Mark goes on to say Jesus lived with the wild animals. Yes, attended by angels, but living with wild animals. The story is not over with just the assurance of GOD's presence. The story of GOD's love in our life needs to be enacted time and time and time again.

In other gospels we hear the temptation story in some detail. The song we just sang (Jesus, tempted in the wilderness) is based on those specifics. Mark is in too much of hurry to dwell on the specifics of the temptations Jesus faced. And, guess what, you don't get any advance warning on what the temptations are going to be for you this next week. The question is whether we, like Jesus, will hear the echo that we are GOD's child and, hearing the echo, whether we will join with Jesus in touching and healing lives with our words and deeds.

Finally Jesus comes back out of the wilderness. Mark tells us that after John was arrested that Jesus went to Galilee. Galilee? Isn't that where Nazareth is? Where Jesus started? Where wild people are? People of no account? Can anything good come out of Nazareth, why go back there?

But, with Jesus, we are moving back to Galilee with a different understanding than we first left with. Nazareth was once the place where, "who could expect anything good to come from there?"

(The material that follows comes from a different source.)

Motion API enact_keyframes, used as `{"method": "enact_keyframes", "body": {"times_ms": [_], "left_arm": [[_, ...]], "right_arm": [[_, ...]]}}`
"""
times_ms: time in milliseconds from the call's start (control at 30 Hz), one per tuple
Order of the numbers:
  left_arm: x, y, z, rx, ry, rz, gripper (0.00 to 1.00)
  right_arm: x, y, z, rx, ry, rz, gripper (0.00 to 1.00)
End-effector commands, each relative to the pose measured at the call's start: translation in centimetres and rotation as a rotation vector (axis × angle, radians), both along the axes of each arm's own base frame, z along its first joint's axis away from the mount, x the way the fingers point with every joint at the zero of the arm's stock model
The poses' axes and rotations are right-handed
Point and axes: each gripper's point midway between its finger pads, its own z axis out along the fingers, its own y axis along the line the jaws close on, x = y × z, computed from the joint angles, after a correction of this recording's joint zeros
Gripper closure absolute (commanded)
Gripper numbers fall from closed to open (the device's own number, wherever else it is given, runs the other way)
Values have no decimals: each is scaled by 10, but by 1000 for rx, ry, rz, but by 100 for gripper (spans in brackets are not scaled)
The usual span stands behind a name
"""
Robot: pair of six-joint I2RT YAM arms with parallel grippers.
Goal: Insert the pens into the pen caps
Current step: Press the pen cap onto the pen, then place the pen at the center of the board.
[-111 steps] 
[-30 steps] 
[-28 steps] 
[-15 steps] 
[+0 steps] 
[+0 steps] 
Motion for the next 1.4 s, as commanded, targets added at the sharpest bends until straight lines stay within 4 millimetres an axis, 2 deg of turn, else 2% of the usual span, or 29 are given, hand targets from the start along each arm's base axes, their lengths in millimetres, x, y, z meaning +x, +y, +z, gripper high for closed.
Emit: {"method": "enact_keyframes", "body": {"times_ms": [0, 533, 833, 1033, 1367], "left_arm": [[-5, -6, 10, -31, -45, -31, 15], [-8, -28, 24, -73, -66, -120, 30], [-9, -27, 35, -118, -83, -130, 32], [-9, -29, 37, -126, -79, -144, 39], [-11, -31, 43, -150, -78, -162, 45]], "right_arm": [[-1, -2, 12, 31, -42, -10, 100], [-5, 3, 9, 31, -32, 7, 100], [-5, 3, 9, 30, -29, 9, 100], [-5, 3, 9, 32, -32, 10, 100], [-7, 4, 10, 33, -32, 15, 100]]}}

Now, with the assurance of GOD's love we can go back to the place where the dangers were. Where is that? Might it be West Bend? Are there some wild things going on here? Whenever I go home from church I go past the county jail. Earlier this week I left home and as I pulled out of the driveway to come to church there were two police cars kitty-corner from home with two police officers handcuffing a young man. I don't know what was going on. I didn't stop. I could be questioned about going on.

Where is the wild happening these days? Homes where abuse is going on? Where it hasn't been named yet or caught yet? But it's happening. Discouraged youth? Where is the wild happening? All the rumors of war? Where is the wild these days?

How do we take a sense of assurance that we have been marked by GOD's love and live out of that love, instead of simply being reactive to the world around us?

So Jesus went back to Galilee preaching the message of GOD. GOD's presence is here. Change your life. Believe GOD is with you, that you have been marked by GOD's love. How do we take that message forth? is the question before us as individuals, as a congregation. How do we begin to interact with the wild, with the places of no repute? Ask them to come here? Or, as in Jesus' case, return to your world. But to return to it differently than you left it, remembering again and again and again that you are marked by GOD's love. This mark is to make you different. When we hear rumors of war or rumors about somebody, we check it out instead of pass them on. We begin to use our heads. We don't just say, "Yeah." Where there is pain and suffering we don't turn away because it bothers us. But we ask the question, "What can be done to make a difference?"

We are marked by GOD's love to go back to Galilee, to go back to our lives, and make a difference. So, sisters and brothers of Christ, you are marked by GOD. Together, we are marked by GOD. Let's not let it go for nothing. Amen.